- [Problem statement]
Given the records below, would you repeat exactly the lines that begin at the one containing "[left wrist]" and end at the one containing "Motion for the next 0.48", inclusive?

- [Extracted records]
↓↓↓

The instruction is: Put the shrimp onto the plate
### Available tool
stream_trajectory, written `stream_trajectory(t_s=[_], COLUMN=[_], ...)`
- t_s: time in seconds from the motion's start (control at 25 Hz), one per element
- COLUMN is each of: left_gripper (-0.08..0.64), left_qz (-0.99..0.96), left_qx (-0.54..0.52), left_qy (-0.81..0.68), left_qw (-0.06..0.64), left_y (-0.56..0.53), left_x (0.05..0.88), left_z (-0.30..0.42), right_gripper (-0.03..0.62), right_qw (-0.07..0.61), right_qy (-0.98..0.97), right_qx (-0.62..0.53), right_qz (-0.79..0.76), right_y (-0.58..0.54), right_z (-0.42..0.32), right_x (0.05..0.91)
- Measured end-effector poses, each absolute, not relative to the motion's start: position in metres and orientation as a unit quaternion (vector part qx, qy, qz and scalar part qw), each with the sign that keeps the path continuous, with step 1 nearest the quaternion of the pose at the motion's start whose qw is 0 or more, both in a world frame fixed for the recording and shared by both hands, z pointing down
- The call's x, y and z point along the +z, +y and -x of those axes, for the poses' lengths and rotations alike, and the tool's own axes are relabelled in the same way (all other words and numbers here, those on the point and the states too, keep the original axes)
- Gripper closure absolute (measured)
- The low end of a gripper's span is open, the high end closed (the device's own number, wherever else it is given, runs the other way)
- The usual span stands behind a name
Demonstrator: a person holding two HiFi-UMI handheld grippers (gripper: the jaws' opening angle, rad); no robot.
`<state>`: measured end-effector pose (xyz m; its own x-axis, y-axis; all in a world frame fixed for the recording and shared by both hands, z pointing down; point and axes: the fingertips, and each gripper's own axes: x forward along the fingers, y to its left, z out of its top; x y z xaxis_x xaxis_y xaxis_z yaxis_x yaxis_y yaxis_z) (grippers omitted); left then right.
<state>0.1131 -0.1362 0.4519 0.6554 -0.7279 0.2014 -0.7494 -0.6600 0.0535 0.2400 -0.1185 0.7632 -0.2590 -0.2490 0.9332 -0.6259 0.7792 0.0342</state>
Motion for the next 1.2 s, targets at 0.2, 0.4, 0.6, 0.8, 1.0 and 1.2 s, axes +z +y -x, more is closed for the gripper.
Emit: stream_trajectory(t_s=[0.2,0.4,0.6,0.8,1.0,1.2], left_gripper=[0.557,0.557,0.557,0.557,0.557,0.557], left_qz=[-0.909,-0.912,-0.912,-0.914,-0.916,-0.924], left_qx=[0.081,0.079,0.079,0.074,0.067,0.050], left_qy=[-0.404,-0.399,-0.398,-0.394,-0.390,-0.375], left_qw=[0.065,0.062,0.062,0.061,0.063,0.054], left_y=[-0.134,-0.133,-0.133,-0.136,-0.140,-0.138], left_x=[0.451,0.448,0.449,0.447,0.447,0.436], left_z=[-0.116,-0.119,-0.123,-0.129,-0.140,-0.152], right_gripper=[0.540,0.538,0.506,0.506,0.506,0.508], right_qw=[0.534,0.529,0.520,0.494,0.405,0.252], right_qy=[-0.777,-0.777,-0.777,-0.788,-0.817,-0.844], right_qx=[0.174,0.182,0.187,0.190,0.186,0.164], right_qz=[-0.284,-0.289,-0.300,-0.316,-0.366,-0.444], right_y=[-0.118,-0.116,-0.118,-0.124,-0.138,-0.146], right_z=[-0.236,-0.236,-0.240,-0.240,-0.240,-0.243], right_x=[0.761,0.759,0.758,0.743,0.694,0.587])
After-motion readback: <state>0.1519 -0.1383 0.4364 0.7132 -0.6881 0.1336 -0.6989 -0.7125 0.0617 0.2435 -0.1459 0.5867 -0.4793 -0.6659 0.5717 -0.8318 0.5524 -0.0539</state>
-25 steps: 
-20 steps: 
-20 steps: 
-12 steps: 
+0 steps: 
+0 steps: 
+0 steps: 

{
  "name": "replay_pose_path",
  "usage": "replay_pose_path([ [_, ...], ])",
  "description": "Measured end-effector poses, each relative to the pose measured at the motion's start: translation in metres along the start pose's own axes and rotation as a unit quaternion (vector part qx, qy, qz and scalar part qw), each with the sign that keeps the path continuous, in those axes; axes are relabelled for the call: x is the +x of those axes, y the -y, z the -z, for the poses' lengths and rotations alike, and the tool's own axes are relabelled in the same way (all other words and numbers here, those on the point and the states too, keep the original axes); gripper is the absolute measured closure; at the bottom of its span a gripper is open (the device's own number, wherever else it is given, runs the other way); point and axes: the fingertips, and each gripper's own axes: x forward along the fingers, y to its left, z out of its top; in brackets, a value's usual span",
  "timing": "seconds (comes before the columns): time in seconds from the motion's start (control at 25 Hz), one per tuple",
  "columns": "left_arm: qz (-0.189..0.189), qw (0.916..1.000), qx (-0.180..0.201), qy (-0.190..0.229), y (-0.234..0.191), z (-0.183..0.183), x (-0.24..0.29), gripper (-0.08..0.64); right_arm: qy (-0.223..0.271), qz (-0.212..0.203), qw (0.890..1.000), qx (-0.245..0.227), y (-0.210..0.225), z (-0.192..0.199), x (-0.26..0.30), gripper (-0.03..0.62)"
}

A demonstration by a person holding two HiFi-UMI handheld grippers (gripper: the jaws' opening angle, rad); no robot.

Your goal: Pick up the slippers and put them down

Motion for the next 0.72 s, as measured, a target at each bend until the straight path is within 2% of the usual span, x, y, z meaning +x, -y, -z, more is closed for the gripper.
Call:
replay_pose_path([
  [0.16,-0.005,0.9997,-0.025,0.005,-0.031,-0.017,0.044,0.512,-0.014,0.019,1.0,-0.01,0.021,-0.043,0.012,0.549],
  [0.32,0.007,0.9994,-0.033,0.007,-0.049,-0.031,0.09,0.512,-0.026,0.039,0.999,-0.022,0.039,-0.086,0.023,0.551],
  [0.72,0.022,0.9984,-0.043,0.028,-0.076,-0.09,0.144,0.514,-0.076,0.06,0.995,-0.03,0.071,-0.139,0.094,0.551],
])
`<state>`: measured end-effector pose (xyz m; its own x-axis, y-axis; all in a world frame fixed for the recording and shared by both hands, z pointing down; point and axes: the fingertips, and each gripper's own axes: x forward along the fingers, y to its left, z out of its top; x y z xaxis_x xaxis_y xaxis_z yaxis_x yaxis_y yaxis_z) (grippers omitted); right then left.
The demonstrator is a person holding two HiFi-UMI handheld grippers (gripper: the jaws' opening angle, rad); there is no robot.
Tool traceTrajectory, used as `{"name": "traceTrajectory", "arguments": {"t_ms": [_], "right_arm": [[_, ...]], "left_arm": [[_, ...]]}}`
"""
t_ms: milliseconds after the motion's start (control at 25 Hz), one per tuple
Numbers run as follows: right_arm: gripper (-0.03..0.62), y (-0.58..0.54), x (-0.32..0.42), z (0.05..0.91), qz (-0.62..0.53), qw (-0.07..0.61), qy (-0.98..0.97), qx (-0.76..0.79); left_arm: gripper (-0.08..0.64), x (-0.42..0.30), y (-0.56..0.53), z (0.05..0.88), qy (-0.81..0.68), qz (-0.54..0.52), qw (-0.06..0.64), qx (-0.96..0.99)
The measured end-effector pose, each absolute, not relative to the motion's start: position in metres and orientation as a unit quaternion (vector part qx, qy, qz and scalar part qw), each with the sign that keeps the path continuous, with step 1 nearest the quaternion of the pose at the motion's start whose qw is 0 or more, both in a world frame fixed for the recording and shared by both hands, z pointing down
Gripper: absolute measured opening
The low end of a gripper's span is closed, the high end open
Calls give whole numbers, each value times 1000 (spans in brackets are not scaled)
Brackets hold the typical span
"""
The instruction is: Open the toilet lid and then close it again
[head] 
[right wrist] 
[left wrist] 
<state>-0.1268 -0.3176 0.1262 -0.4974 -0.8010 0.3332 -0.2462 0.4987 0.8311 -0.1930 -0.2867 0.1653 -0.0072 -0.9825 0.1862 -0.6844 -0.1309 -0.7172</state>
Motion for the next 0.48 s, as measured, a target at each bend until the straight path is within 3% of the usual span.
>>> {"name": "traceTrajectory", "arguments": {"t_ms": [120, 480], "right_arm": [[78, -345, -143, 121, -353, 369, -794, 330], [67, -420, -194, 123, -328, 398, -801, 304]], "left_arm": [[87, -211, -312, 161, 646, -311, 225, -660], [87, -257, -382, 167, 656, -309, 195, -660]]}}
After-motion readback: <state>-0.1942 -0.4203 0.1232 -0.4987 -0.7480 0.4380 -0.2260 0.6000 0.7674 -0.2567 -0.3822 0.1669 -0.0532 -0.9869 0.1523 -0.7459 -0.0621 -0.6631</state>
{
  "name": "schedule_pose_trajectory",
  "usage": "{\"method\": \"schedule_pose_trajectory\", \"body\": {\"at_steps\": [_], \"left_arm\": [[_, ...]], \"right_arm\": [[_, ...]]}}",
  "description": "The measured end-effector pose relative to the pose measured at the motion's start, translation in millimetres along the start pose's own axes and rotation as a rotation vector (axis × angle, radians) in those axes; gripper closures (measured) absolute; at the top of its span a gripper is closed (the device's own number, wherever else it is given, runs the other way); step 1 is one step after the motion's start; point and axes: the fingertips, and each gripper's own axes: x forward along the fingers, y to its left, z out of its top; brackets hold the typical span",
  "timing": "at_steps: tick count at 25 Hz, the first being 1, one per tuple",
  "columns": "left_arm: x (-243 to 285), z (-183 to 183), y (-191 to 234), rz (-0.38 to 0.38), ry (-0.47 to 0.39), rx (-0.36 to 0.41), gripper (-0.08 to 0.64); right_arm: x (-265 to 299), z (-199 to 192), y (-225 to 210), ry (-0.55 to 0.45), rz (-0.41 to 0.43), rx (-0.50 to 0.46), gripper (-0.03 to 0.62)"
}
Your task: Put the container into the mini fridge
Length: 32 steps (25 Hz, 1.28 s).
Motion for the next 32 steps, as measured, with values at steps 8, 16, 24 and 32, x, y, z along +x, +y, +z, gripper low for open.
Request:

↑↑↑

- [Result below]
[left wrist] 
<state>-0.1268 -0.3176 0.1262 -0.4974 -0.8010 0.3332 -0.2462 0.4987 0.8311 -0.1930 -0.2867 0.1653 -0.0072 -0.9825 0.1862 -0.6844 -0.1309 -0.7172</state>
Motion for the next 0.48 s, as measured, a target at each bend until the straight path is within 3% of the usual span.

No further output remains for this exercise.